125 I was told in the last year for instance the amount paid by WorkCover for Dr Asinari, the chemist and psychologist amounted to $2,301.45 or $44 per week. I believe this has to be to some extent discounted.

126 I propose to make an allowance of $13,000 under this head of damage which roughly equates with $25 per week payment for this assistance for the next 10 years.

FUTURE OPERATIVE CARE

127 I have had comments from Dr Wright and Mr Carney about two possible areas of further surgery being spinal cord stimulation, or, a morphine pump implant. However, this evidence was rather speculative. I gained the impression that this technology very much is still in the investigative phase and insufficient for me to make any award.

GRATUITOUS SERVICES

128 The plaintiff has outlined the assistance that she received from her caring parents for many weeks after the accident, the operation and then the continual care from her brother. It has been commented on the weekly help that she requires. A schedule was placed before me on the voluntary/paid assistance that she will require. Clearly she will need voluntary and/or paid assistance.
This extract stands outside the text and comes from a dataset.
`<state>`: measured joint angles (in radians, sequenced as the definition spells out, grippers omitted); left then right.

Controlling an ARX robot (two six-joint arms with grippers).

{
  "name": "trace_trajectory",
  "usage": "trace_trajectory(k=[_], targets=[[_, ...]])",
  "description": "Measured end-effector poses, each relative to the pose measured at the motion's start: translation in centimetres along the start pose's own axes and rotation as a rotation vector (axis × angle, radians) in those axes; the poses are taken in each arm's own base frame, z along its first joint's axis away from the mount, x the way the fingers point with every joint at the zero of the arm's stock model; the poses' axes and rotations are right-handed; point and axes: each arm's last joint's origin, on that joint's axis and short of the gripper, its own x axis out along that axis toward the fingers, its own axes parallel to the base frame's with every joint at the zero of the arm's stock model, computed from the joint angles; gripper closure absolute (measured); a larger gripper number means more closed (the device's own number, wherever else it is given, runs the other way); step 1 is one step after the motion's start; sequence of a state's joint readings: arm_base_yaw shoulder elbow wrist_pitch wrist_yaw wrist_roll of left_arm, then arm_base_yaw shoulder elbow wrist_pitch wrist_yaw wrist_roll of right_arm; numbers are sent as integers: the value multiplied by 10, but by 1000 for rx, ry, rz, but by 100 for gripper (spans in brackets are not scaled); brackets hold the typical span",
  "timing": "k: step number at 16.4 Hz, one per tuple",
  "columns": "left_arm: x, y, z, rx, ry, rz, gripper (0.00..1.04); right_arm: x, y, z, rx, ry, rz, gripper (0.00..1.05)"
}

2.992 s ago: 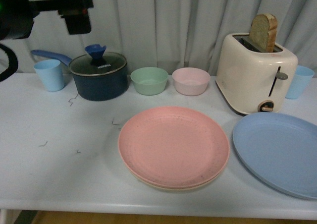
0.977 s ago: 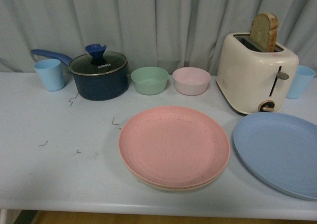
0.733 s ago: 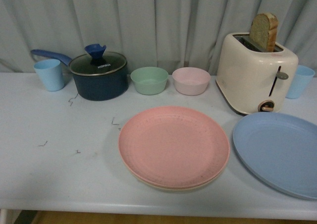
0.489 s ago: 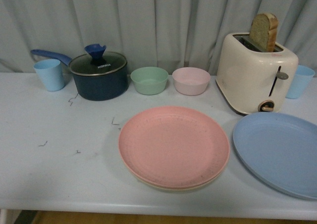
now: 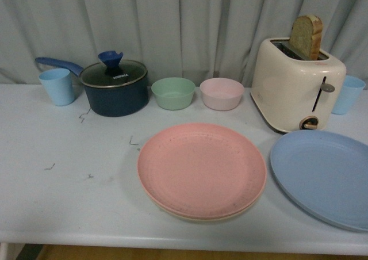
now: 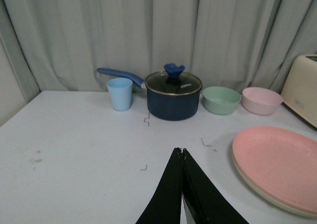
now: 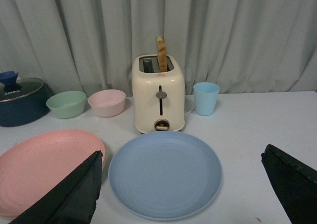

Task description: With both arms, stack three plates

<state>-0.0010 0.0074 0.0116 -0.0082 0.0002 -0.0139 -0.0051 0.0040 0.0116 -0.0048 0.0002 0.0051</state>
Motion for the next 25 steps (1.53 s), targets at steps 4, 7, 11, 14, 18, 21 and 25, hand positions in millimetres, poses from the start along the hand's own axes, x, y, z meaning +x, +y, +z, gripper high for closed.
trace_trajectory(k=[4,7,11,14,18,21,25], targets=[[0,0,0,0,-5,0,58,16,-6,6,27,409,-31,6],[0,0,0,0,-5,0,22,72,-26,34,21,461,-97,6],[0,0,0,0,-5,0,7,156,-59,18,35,628,-136,6],[0,0,0,0,-5,0,7,171,-64,14,38,639,-144,6],[0,0,0,0,-5,0,7,210,-76,-12,57,714,-141,6],[0,0,0,0,-5,0,7,239,-84,-46,87,797,-135,6],[0,0,0,0,-5,0,7,260,-89,-83,108,860,-160,6]])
129 I am prepared to allow a sum of $2,000 for the past and for the future I propose to fix a sum of $20,000.

130 The position is as follows:

PAST

FUTURE

Pain and suffering - numeral 18

25,740

Economic Loss

104,373

150,000

Interest on past economic loss

800

Special damages

24,240

Future medical expenses

13,000

Gratuitous services

2,000

20,000

              TOTAL

$131,413

 $208,740

TOTAL

$340,153

131 Consequently I enter judgment for the plaintiff in the sum of $340,153.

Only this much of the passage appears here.